Please return, with no alterations, the lines below from the very first through the one that contains "Trace the outline of the left gripper left".

BEGIN

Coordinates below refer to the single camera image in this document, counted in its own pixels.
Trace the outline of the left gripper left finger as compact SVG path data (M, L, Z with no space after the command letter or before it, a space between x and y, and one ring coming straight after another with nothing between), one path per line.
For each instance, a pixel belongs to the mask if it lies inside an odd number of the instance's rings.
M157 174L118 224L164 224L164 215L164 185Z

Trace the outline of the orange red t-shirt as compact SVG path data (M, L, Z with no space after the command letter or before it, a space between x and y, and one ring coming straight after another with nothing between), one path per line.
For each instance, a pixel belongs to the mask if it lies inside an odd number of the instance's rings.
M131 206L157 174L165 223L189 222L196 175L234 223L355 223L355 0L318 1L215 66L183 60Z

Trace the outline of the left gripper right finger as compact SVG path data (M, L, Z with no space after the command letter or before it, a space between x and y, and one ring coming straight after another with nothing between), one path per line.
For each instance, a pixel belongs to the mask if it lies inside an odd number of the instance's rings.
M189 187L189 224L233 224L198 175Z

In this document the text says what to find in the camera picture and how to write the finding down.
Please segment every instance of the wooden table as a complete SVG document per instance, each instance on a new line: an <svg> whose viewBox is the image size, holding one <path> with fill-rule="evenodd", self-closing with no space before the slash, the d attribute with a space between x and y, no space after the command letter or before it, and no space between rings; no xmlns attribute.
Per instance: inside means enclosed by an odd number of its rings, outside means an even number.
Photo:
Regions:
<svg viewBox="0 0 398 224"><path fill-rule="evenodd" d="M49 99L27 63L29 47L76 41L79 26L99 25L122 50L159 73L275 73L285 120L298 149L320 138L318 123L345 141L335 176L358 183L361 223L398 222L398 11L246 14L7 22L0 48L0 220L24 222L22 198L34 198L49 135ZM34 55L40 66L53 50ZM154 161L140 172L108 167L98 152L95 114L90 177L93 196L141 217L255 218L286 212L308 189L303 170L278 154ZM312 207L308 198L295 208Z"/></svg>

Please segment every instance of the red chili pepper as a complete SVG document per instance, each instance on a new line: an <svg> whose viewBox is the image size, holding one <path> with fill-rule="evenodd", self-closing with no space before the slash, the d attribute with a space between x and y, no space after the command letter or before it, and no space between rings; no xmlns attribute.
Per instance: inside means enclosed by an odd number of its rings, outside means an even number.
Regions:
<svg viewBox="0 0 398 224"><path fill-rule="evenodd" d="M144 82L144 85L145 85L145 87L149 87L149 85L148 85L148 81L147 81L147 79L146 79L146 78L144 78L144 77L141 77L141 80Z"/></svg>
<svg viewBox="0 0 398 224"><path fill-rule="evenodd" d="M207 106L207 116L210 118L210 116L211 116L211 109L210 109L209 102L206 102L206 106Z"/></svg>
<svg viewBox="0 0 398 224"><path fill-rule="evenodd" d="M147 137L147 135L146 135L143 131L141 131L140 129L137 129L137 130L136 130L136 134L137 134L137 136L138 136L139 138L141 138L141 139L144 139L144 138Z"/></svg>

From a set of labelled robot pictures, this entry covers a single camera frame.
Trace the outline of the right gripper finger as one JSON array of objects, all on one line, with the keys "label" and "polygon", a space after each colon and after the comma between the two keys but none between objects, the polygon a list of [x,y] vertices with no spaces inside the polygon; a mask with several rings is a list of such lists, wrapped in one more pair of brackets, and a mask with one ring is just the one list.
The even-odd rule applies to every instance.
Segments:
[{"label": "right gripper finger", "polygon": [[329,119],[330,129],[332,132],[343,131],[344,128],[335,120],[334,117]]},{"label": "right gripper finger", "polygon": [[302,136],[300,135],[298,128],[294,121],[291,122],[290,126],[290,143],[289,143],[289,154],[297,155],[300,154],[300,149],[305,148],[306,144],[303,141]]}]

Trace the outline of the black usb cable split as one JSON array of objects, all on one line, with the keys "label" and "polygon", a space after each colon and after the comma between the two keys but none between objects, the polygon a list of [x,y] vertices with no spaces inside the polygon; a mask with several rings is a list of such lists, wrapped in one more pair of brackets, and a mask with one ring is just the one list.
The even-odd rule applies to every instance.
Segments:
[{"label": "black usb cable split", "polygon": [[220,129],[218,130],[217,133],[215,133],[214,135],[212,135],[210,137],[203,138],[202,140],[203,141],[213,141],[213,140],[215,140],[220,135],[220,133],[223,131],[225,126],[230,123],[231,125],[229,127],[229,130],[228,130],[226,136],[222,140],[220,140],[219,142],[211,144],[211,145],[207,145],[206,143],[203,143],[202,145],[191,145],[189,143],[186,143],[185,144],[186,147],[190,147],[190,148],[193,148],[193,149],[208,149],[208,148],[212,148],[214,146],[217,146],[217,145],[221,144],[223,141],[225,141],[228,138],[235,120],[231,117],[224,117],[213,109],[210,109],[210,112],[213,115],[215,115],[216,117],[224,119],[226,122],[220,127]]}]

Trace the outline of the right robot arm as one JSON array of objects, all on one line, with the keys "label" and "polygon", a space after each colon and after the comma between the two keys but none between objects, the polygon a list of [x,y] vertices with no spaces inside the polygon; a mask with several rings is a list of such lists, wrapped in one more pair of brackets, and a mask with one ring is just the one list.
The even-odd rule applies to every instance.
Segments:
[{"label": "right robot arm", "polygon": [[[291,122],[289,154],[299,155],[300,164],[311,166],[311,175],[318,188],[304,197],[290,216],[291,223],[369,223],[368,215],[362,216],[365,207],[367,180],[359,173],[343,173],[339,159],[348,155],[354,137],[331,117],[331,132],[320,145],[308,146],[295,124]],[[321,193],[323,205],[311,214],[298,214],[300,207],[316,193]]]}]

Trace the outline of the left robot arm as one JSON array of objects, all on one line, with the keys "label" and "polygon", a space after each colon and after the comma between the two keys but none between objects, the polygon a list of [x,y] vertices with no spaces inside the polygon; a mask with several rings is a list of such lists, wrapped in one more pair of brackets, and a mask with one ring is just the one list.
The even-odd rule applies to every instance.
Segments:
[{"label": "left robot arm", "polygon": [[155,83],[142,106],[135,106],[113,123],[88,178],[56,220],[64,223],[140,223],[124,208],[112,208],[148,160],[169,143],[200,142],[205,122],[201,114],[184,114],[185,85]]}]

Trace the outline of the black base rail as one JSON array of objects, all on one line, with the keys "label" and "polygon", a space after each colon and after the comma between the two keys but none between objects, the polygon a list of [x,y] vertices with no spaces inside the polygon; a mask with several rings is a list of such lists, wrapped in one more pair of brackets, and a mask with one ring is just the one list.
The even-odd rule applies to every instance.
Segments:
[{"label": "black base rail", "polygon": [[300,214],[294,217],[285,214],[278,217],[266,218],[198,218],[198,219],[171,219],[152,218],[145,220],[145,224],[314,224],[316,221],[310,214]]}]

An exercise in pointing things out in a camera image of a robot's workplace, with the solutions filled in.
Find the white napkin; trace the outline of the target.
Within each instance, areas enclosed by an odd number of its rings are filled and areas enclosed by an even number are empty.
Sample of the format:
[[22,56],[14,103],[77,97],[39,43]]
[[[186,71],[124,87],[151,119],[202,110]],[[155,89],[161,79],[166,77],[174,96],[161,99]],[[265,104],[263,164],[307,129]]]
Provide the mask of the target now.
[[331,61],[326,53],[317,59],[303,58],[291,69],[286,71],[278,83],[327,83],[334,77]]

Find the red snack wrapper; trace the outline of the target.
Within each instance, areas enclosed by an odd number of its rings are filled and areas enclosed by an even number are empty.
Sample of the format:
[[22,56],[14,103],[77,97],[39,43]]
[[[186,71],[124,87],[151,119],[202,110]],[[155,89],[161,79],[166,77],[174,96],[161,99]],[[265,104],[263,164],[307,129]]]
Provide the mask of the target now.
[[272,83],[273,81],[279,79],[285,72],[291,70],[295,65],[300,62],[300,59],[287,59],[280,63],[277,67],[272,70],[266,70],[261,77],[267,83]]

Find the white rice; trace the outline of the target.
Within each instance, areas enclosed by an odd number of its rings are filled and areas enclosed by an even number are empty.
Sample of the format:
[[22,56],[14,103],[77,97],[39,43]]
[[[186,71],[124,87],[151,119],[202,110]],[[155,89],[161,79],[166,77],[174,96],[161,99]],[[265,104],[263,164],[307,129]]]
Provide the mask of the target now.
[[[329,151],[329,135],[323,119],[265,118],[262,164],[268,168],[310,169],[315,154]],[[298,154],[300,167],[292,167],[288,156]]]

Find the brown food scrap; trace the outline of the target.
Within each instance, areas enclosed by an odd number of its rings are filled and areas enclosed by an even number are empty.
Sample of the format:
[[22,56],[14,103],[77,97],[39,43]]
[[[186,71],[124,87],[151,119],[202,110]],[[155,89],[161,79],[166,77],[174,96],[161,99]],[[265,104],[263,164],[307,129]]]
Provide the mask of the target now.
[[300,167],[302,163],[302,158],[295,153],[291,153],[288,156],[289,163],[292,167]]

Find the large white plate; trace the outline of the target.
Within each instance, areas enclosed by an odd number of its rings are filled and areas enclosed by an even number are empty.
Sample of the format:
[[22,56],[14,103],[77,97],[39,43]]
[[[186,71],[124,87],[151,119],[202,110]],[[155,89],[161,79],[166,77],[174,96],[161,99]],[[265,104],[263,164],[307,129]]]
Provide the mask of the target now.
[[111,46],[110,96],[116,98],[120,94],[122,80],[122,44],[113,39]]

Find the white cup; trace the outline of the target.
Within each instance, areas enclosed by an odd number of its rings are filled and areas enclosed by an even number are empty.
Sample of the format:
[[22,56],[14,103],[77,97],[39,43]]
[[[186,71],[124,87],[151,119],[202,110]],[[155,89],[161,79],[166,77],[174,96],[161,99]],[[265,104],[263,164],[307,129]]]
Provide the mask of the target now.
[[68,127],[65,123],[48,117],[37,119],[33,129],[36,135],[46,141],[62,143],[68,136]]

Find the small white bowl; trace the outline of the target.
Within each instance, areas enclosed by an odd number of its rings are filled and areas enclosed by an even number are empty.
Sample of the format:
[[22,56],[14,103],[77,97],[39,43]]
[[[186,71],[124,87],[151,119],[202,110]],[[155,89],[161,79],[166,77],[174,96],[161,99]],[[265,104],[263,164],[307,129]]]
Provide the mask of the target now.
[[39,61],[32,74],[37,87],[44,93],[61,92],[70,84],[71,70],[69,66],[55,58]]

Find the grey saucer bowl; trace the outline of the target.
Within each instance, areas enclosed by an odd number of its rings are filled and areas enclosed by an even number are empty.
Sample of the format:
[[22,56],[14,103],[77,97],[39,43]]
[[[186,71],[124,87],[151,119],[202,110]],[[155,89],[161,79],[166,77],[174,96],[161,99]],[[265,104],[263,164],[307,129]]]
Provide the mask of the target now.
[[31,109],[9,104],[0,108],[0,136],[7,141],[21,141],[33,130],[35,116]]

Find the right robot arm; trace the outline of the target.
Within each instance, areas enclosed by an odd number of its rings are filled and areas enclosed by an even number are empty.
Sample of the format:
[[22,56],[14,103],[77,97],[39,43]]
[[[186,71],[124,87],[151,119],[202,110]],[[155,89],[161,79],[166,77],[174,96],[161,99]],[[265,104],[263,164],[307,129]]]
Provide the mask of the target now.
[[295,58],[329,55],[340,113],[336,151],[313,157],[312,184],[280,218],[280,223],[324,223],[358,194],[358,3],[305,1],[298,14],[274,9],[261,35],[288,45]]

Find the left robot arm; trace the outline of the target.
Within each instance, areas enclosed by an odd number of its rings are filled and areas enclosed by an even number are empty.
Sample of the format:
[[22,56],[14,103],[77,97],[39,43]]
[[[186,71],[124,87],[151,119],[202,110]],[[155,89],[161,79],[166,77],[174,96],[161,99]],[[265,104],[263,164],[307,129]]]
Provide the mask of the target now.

END

> [Written response]:
Coordinates below refer to the single camera image in this document, counted in its own pixels.
Trace the outline of the left gripper left finger as compact SVG path data (M, L, Z with no space after the command letter or before it, a space between x and y, and one ring coming straight after another with nothing between), one path per line.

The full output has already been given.